Institute of Clinical Medicine, Pathology and Forensic Medicine, University of Eastern Finland, Finland.
Cancer Res. 2012 Nov 1;72(21):5537-46. doi: 10.1158/0008-5472.CAN-12-1474. Epub 2012 Sep 10.
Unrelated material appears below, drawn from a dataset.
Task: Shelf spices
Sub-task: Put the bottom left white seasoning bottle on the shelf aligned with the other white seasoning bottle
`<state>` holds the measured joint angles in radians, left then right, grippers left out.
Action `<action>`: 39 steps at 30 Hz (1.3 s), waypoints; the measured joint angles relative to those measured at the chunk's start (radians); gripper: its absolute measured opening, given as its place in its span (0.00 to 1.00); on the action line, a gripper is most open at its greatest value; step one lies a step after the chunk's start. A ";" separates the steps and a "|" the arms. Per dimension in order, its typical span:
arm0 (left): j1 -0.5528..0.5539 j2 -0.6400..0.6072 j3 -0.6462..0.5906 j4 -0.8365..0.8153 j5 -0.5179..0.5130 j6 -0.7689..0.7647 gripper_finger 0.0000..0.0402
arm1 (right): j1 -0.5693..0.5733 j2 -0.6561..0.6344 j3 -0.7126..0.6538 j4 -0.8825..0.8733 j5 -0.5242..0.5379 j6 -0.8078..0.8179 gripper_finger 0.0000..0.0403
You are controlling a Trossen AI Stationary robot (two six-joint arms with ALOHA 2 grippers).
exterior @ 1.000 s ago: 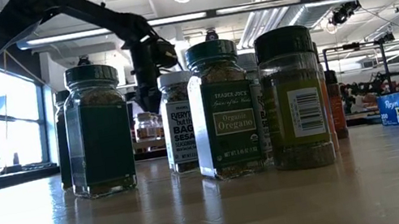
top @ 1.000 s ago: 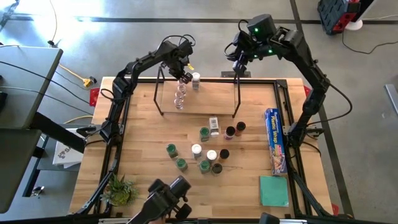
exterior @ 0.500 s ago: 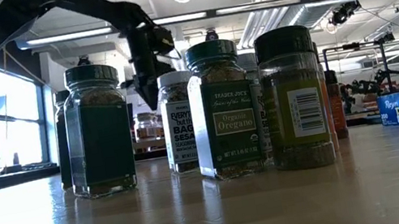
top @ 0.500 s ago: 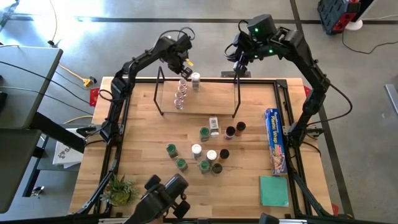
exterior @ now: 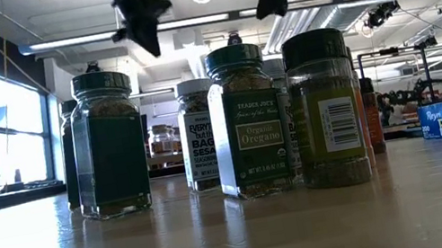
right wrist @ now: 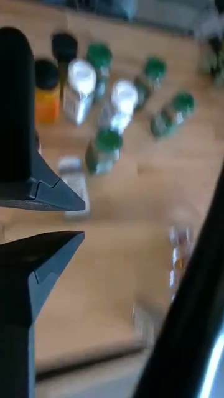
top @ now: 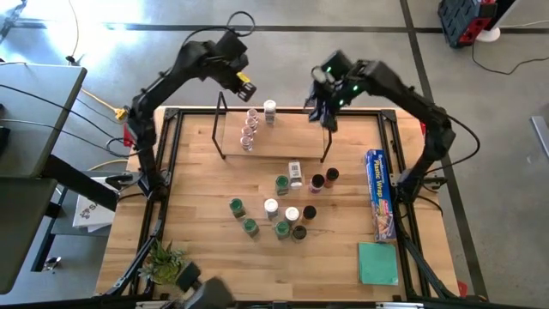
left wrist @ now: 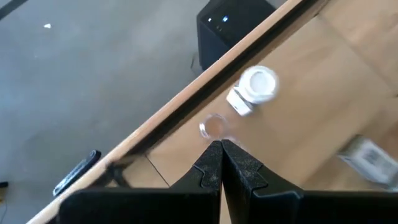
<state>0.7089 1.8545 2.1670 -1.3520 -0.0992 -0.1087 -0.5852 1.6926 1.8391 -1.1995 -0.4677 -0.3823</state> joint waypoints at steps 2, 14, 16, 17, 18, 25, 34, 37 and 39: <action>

NRF2 activates several protective genes, such as sulfiredoxin (SRXN1), as a response to oxidative and xenobiotic stress. Defects in NRF2 pathway may increase cancer susceptibility. In tumor cells, activation of NRF2 may lead to chemo- and radioresistance and thus affect patient outcome. Nine single-nucleotide polymorphisms on NRF2 gene and eight on SRXN1 were genotyped in 452 patients with breast cancer and 370 controls. Protein expression of NRF2 and SRXN1 was studied in 373 breast carcinomas by immunohistochemistry. Statistical significance of the associations between genotypes, protein expression, clinicopathologic variables, and survival was assessed. A high level (>25%) of cytoplasmic NRF2 positivity was observed in 237 of 361 (66%) and SRXN1 positivity was observed in 82 of 363 (23%) cases. The NRF2 rs6721961 genotype TT was associated with increased risk of breast cancer [P = 0.008; OR, 4.656; confidence interval (CI), 1.350-16.063] and the T allele was associated with a low extent of NRF2 protein expression (P = 0.0003; OR, 2.420; CI, 1.491-3.926) and negative SRXN1 expression (P = 0.047; OR, 1.867; CI = 1.002-3.478). The NRF2 rs2886162 allele A was associated with low NRF2 expression (P = 0.011; OR, 1.988; CI, 1.162-3.400) and the AA genotype was associated with a worse survival (P = 0.032; HR, 1.687; CI, 1.047-2.748). The NRF2 rs1962142 T allele was associated with a low level of cytoplasmic NRF2 expression (P = 0.036) and negative sulfiredoxin expression (P = 0.042). The NRF2 rs2706110 AA genotype was associated with an increased risk of breast cancer, and the SRXN1 rs6053666 C allele was associated with a decrease in breast cancer risk (P = 0.011 and 0.017). NRF2 and SRXN1 genetic polymorphisms are associated with breast cancer risk and survival, implicating that mechanisms associated with reactive oxygen species and NRF2 pathway are involved in breast cancer initiation and progression.
NRF2 会激活一些保护性基因,如硫氧还蛋白(SRXN1),以应对氧化和异生物质应激。NRF2 通路的缺陷可能会增加癌症的易感性。在肿瘤细胞中,NRF2 的激活可能导致化疗和放疗耐药,从而影响患者的预后。在 452 名乳腺癌患者和 370 名对照中,对 NRF2 基因的 9 个单核苷酸多态性和 SRXN1 的 8 个单核苷酸多态性进行了基因分型。通过免疫组织化学研究了 373 例乳腺癌中 NRF2 和 SRXN1 的蛋白表达。评估了基因型、蛋白表达、临床病理变量和生存之间关联的统计学意义。在 361 例中的 237 例(66%)和 363 例中的 82 例(23%)观察到细胞质 NRF2 阳性率>25%。NRF2 rs6721961 TT 基因型与乳腺癌风险增加相关[P=0.008;OR,4.656;置信区间(CI),1.350-16.063],T 等位基因与 NRF2 蛋白表达水平较低相关(P=0.0003;OR,2.420;CI,1.491-3.926)和 SRXN1 阴性表达相关(P=0.047;OR,1.867;CI=1.002-3.478)。NRF2 rs2886162 等位基因 A 与低 NRF2 表达相关(P=0.011;OR,1.988;CI,1.162-3.400),AA 基因型与较差的生存相关(P=0.032;HR,1.687;CI,1.047-2.748)。NRF2 rs1962142 T 等位基因与细胞质 NRF2 表达水平较低相关(P=0.036)和 SRXN1 阴性表达相关(P=0.042)。NRF2 rs2706110 AA 基因型与乳腺癌风险增加相关,SRXN1 rs6053666 C 等位基因与乳腺癌风险降低相关(P=0.011 和 0.017)。NRF2 和 SRXN1 遗传多态性与乳腺癌风险和生存相关,表明与活性氧和 NRF2 通路相关的机制参与了乳腺癌的发生和进展。